Abstract
MDM2 is known to be abnormally upregulated in a variety of human neoplasms, secondary to gene amplification. Assessment of MDM2 amplification is most useful clinically for separating lipomas (nonamplified) from atypical lipomatous neoplasms or well-differentiated liposarcomas (amplified). MDM2 amplification occurs in approximately 7% of all human neoplasms. In this study, we sought to determine the utility of MDM2 amplification for the separation of benign (schwannomas) and malignant peripheral nerve sheath tumors (MPNSTs). The expression of p53 was correlated with MDM2 amplification because early studies have indicated that MDM2 is rarely amplified in MPNSTs that express p53.
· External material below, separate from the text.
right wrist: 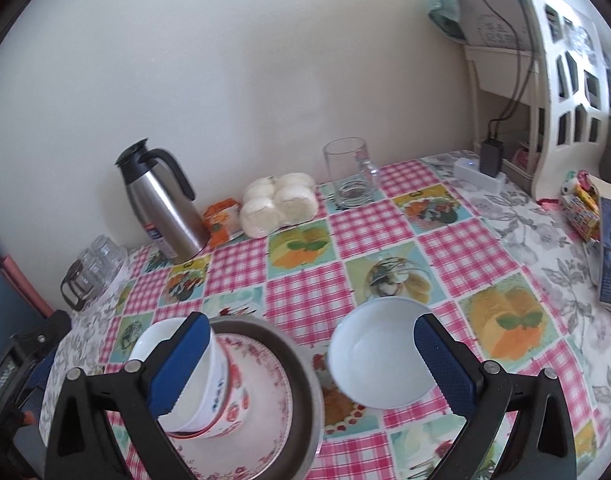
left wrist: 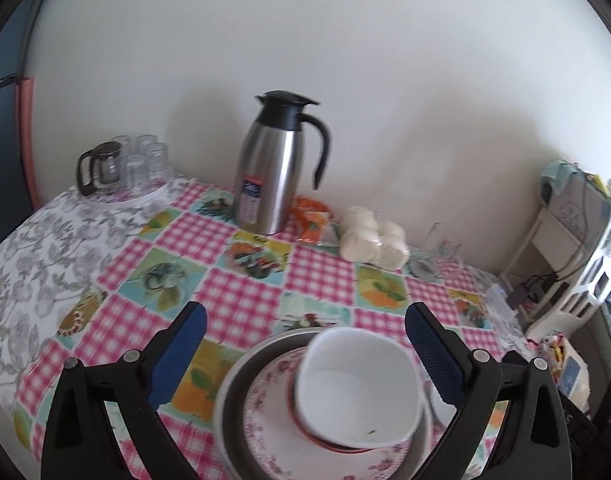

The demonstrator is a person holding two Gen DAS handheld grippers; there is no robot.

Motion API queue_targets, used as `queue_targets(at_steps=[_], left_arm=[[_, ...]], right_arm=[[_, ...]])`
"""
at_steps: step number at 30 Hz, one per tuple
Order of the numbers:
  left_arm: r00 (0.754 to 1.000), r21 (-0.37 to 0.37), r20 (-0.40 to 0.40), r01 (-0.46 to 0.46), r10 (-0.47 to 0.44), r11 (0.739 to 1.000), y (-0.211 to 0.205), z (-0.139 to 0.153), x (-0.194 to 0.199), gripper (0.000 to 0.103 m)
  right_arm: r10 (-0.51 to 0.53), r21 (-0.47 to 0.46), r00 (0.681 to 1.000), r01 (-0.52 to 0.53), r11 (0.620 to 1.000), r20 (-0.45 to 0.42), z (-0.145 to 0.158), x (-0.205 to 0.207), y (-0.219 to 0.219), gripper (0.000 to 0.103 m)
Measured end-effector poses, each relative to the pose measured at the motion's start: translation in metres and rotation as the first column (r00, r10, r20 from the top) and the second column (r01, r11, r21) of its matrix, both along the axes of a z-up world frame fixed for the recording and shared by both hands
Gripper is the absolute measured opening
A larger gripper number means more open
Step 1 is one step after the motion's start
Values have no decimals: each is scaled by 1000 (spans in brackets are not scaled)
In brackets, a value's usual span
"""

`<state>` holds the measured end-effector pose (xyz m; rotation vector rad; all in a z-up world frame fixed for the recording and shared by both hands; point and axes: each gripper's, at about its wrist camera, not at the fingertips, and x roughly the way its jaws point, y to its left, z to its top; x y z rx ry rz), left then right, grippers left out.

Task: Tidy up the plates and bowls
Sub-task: 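Move the left gripper to the pale blue round bowl on the tablecloth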

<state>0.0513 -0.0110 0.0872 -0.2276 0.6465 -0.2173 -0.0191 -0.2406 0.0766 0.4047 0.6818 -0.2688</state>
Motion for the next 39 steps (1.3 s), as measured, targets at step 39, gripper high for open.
queue_targets(at_steps=[39], left_arm=[[856, 82, -213, 495, -470, 865, -209, -27, 0, 87]], right_arm=[[-320, 166, 930, 349, 922, -180, -75, -32, -133, 103]])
To determine the percentage of MPNSTs with MDM2 amplification and the specificity of MDM2 amplification for malignancy in nerve sheath tumors.
Fifteen MPNSTs, 14 neurofibromas, and 15 schwannomas were obtained from the files of the Department of Pathology. These cases underwent fluorescent in situ hybridization analysis for the presence of MDM2 amplification. Assessments were also made for cellularity (low or high), percentage of cells staining positively for p53 and MDM2 protein, and percentage of cells staining with MIB-1.
Of 15 MPNSTs, 3 (20%) demonstrated amplification of the MDM2 gene. No neurofibromas or schwannomas demonstrated MDM2 amplification. All 3 MDM2 -amplified MPNSTs were positive for p53. Correlation of MDM2 amplification status and p53 immunoreactivity was statistically significant (P = .004).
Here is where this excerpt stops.